[apparmor] [PATCH 5/6] parser: Support stacking in exec and change_profile rules
John Johansen
john.johansen at canonical.com
Fri Mar 4 16:29:19 UTC 2016
On 03/04/2016 12:16 AM, Tyler Hicks wrote:
> Allow for a leading '&' character to be present in the named transition
> target strings to indicate that the transition should stack the current
> profile with the specified profile.
>
> Signed-off-by: Tyler Hicks <tyhicks at canonical.com>
Acked-by: John Johansen <john.johansen at canonical.com>
> ---
> parser/parser.h | 2 +-
> parser/parser_lex.l | 5 +++--
> parser/parser_misc.c | 22 ++++++++++++++++++----
> parser/parser_yacc.y | 7 ++++++-
> .../simple_tests/change_profile/stacking_ok_1.sd | 7 +++++++
> .../simple_tests/change_profile/stacking_ok_2.sd | 7 +++++++
> .../simple_tests/change_profile/stacking_ok_3.sd | 7 +++++++
> parser/tst/simple_tests/file/stacking_ok_1.sd | 7 +++++++
> 8 files changed, 56 insertions(+), 8 deletions(-)

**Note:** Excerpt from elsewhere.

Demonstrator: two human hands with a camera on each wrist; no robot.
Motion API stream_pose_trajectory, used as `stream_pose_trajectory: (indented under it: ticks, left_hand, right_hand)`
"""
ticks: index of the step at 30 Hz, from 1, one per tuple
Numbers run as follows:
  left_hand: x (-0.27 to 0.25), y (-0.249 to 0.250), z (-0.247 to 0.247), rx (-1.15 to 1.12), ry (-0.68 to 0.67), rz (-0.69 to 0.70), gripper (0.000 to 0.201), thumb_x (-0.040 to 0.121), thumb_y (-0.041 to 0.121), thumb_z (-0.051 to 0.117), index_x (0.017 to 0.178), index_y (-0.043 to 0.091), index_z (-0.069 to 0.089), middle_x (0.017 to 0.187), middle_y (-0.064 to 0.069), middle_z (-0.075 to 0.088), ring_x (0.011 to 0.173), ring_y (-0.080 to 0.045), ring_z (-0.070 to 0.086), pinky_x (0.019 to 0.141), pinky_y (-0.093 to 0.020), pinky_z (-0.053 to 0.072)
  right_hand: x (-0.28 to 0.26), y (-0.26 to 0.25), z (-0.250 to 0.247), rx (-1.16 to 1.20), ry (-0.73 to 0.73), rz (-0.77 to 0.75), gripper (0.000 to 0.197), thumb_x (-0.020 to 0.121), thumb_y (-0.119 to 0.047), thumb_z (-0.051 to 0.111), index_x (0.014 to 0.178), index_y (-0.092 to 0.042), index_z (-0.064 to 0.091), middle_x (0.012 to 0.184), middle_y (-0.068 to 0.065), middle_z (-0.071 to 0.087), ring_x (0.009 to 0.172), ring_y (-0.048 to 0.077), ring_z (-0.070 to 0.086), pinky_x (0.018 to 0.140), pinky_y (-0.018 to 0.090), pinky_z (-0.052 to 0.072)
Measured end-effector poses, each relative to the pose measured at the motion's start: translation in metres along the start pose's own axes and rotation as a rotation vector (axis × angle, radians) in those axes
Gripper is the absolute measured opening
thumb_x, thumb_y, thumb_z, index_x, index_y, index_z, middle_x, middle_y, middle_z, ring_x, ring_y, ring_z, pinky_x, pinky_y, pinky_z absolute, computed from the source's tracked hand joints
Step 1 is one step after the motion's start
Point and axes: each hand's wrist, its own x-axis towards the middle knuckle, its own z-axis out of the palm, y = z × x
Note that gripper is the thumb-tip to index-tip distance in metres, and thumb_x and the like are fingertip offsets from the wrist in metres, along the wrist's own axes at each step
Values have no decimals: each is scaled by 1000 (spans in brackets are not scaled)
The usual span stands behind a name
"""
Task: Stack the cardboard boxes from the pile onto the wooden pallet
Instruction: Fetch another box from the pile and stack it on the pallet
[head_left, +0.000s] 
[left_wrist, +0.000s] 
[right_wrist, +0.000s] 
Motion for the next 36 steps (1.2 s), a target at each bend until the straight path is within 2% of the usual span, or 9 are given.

> create mode 100644 parser/tst/simple_tests/change_profile/stacking_ok_1.sd
> create mode 100644 parser/tst/simple_tests/change_profile/stacking_ok_2.sd
> create mode 100644 parser/tst/simple_tests/change_profile/stacking_ok_3.sd
> create mode 100644 parser/tst/simple_tests/file/stacking_ok_1.sd
>
> diff --git a/parser/parser.h b/parser/parser.h
> index ab55a74..81f211a 100644
> --- a/parser/parser.h
> +++ b/parser/parser.h
> @@ -386,7 +386,7 @@ extern char *process_var(const char *var);
> extern int parse_mode(const char *mode);
> extern int parse_X_mode(const char *X, int valid, const char *str_mode, int *mode, int fail);
> bool label_contains_ns(const char *label);
> -void parse_label(char **ns, char **name, const char *label);
> +void parse_label(bool *stack, char **ns, char **name, const char *label);
> extern struct cod_entry *new_entry(char *id, int mode, char *link_id);
>
> /* returns -1 if value != true or false, otherwise 0 == false, 1 == true */
> diff --git a/parser/parser_lex.l b/parser/parser_lex.l
> index e26b2b9..49b1f22 100644
> --- a/parser/parser_lex.l
> +++ b/parser/parser_lex.l
> @@ -192,6 +192,7 @@ OPEN_BRACE \{
> CLOSE_BRACE \}
> SLASH \/
> COLON :
> +AMPERSAND &
> END_OF_RULE [,]
> RANGE -
> MODE_CHARS ([RrWwaLlMmkXx])|(([Pp]|[Cc])[Xx])|(([Pp]|[Cc])?([IiUu])[Xx])
> @@ -225,8 +226,8 @@ SET_VAR_PREFIX @
> SET_VARIABLE {SET_VAR_PREFIX}(\{{VARIABLE_NAME}\}|{VARIABLE_NAME})
> BOOL_VARIABLE $(\{{VARIABLE_NAME}\}|{VARIABLE_NAME})
>
> -LABEL (\/|{SET_VARIABLE}{POST_VAR_ID}|{COLON}){ID}*
> -QUOTED_LABEL \"(\/|{SET_VAR_PREFIX}|{COLON})([^\0"]|\\\")*\"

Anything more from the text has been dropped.